(Data records)

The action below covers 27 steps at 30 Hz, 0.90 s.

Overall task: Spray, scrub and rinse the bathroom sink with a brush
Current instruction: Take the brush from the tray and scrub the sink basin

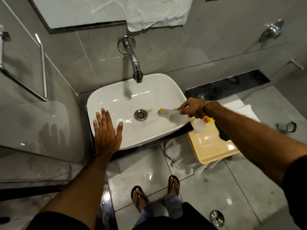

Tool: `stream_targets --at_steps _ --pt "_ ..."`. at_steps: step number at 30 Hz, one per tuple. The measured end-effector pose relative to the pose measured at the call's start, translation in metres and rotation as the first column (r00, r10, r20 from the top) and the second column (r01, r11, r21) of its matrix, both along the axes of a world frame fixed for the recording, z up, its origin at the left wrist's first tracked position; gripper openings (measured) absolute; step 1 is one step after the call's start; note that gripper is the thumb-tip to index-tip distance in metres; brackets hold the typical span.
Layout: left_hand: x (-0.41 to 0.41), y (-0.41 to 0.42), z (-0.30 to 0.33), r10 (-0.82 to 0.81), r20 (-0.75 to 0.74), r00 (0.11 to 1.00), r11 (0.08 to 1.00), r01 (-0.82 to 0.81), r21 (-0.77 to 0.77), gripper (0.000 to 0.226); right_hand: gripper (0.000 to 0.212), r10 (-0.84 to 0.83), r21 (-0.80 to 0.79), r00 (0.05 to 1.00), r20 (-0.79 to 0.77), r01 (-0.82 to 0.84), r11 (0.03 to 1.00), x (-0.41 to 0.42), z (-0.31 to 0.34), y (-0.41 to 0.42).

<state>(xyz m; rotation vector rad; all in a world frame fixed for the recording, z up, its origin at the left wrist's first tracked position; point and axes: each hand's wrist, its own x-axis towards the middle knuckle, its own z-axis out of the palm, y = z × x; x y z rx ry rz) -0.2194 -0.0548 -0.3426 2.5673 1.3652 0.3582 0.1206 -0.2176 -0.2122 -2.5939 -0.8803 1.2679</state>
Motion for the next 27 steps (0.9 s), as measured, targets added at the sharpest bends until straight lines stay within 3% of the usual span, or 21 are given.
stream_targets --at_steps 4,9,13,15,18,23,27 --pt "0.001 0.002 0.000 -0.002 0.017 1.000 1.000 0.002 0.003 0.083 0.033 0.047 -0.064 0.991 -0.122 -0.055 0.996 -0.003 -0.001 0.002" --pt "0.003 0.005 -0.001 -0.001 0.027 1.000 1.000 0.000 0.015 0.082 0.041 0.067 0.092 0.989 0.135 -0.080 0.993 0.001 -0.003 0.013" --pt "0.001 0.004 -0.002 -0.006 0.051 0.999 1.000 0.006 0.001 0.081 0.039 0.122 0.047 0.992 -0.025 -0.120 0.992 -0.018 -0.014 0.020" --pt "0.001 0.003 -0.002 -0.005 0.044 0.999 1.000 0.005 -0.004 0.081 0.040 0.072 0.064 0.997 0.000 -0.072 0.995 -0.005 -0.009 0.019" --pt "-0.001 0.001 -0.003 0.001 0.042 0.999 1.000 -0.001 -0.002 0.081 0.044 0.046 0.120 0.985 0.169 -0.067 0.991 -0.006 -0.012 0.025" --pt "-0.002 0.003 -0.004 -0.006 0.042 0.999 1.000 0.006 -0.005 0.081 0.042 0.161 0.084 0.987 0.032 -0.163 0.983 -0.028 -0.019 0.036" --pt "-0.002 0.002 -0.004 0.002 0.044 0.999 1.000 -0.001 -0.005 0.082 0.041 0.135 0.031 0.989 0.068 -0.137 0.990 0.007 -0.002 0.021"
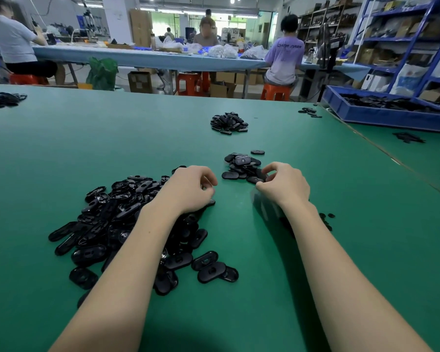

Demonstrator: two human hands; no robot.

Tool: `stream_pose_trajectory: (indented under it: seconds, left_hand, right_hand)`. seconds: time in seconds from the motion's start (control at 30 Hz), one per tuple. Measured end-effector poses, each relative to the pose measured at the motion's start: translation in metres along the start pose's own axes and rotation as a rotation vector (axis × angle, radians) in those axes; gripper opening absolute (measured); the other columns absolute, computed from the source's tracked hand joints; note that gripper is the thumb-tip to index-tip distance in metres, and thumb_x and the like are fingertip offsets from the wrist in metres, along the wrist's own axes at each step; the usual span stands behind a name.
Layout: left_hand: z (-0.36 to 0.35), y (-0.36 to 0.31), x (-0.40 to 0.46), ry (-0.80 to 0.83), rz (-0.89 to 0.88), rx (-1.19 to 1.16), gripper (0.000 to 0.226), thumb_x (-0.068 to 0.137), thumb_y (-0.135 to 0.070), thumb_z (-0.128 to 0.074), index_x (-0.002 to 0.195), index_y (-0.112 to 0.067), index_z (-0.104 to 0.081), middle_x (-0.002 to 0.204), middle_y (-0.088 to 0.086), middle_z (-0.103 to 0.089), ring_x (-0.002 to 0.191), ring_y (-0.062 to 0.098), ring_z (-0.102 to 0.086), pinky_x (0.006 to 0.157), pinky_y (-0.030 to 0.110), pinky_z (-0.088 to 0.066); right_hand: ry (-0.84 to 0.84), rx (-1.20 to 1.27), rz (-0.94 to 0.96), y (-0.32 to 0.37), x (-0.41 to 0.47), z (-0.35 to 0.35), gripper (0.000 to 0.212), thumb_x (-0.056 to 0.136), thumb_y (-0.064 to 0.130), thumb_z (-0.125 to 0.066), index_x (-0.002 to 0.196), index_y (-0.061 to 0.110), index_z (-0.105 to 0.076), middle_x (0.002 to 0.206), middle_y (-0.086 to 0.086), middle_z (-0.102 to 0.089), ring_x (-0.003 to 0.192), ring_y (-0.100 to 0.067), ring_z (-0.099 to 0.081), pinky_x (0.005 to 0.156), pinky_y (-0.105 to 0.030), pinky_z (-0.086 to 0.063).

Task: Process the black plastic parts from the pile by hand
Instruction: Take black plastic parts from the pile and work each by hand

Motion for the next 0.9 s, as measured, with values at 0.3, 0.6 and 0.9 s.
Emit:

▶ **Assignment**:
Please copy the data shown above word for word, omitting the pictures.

▶ **Answer to the exercise**:
The action below covers 27 steps at 30 Hz, 0.90 s.

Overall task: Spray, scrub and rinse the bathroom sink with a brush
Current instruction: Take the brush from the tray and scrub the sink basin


Tool: `stream_targets --at_steps _ --pt "_ ..."`. at_steps: step number at 30 Hz, one per tuple. The measured end-effector pose relative to the pose measured at the call's start, translation in metres and rotation as the first column (r00, r10, r20 from the top) and the second column (r01, r11, r21) of its matrix, both along the axes of a world frame fixed for the recording, z up, its origin at the left wrist's first tracked position; gripper openings (measured) absolute; step 1 is one step after the call's start; note that gripper is the thumb-tip to index-tip distance in metres; brackets hold the typical span.
Layout: left_hand: x (-0.41 to 0.41), y (-0.41 to 0.42), z (-0.30 to 0.33), r10 (-0.82 to 0.81), r20 (-0.75 to 0.74), r00 (0.11 to 1.00), r11 (0.08 to 1.00), r01 (-0.82 to 0.81), r21 (-0.77 to 0.77), gripper (0.000 to 0.226); right_hand: gripper (0.000 to 0.212), r10 (-0.84 to 0.83), r21 (-0.80 to 0.79), r00 (0.05 to 1.00), r20 (-0.79 to 0.77), r01 (-0.82 to 0.84), r11 (0.03 to 1.00), x (-0.41 to 0.42), z (-0.31 to 0.34), y (-0.41 to 0.42).

<state>(xyz m; rotation vector rad; all in a world frame fixed for the recording, z up, its origin at the left wrist's first tracked position; point and axes: each hand's wrist, its own x-axis towards the middle knuckle, its own z-axis out of the palm, y = z × x; x y z rx ry rz) -0.2194 -0.0548 -0.3426 2.5673 1.3652 0.3582 0.1206 -0.2176 -0.2122 -2.5939 -0.8803 1.2679</state>
Motion for the next 27 steps (0.9 s), as measured, targets added at the sharpest bends until straight lines stay within 3% of the usual span, or 21 are given.
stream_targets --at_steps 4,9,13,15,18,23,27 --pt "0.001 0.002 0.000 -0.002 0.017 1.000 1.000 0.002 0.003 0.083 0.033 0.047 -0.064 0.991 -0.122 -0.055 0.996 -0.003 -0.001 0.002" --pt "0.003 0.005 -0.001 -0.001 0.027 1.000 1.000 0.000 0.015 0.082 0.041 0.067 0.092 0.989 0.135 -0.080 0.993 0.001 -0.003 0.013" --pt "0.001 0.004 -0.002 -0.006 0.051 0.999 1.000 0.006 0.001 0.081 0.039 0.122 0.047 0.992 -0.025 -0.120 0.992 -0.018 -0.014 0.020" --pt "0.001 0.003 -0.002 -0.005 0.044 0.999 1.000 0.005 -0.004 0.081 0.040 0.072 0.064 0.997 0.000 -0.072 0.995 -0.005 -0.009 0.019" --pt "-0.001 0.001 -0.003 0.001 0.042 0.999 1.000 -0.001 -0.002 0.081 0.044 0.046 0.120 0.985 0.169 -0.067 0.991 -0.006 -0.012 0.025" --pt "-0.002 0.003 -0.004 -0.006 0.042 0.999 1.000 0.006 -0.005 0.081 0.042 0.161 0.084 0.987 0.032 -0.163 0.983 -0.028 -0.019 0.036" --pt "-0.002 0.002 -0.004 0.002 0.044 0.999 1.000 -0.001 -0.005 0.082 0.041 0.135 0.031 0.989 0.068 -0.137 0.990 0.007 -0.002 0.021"

Demonstrator: two human hands; no robot.

Tool: `stream_pose_trajectory: (indented under it: seconds, left_hand, right_hand)`. seconds: time in seconds from the motion's start (control at 30 Hz), one per tuple. Measured end-effector poses, each relative to the pose measured at the motion's start: translation in metres along the start pose's own axes and rotation as a rotation vector (axis × angle, radians) in those axes; gripper opening absolute (measured); the other columns absolute, computed from the source's tracked hand joints; note that gripper is the thumb-tip to index-tip distance in metres, and thumb_x and the like are fingertip offsets from the wrist in metres, along the wrist's own axes at each step; the usual span stands behind a name.
Layout: left_hand: z (-0.36 to 0.35), y (-0.36 to 0.31), x (-0.40 to 0.46), ry (-0.80 to 0.83), rz (-0.89 to 0.88), rx (-1.19 to 1.16), gripper (0.000 to 0.226), thumb_x (-0.068 to 0.137), thumb_y (-0.135 to 0.070), thumb_z (-0.128 to 0.074), index_x (-0.002 to 0.195), index_y (-0.112 to 0.067), index_z (-0.104 to 0.081), middle_x (-0.002 to 0.204), middle_y (-0.088 to 0.086), middle_z (-0.103 to 0.089), ring_x (-0.002 to 0.191), ring_y (-0.062 to 0.098), ring_z (-0.102 to 0.086), pinky_x (0.006 to 0.157), pinky_y (-0.030 to 0.110), pinky_z (-0.088 to 0.066); right_hand: ry (-0.84 to 0.84), rx (-1.20 to 1.27), rz (-0.94 to 0.96), y (-0.32 to 0.37), x (-0.41 to 0.47), z (-0.35 to 0.35), gripper (0.000 to 0.212), thumb_x (-0.056 to 0.136), thumb_y (-0.064 to 0.130), thumb_z (-0.125 to 0.066), index_x (-0.002 to 0.196), index_y (-0.061 to 0.110), index_z (-0.105 to 0.076), middle_x (0.002 to 0.206), middle_y (-0.086 to 0.086), middle_z (-0.102 to 0.089), ring_x (-0.003 to 0.192), ring_y (-0.100 to 0.067), ring_z (-0.099 to 0.081), pinky_x (0.005 to 0.156), pinky_y (-0.105 to 0.030), pinky_z (-0.086 to 0.063).

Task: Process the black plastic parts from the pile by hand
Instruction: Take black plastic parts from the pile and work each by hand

Motion for the next 0.9 s, as measured, with values at 0.3, 0.6 and 0.9 s.
Emit:

Nothing else belongs in this answer.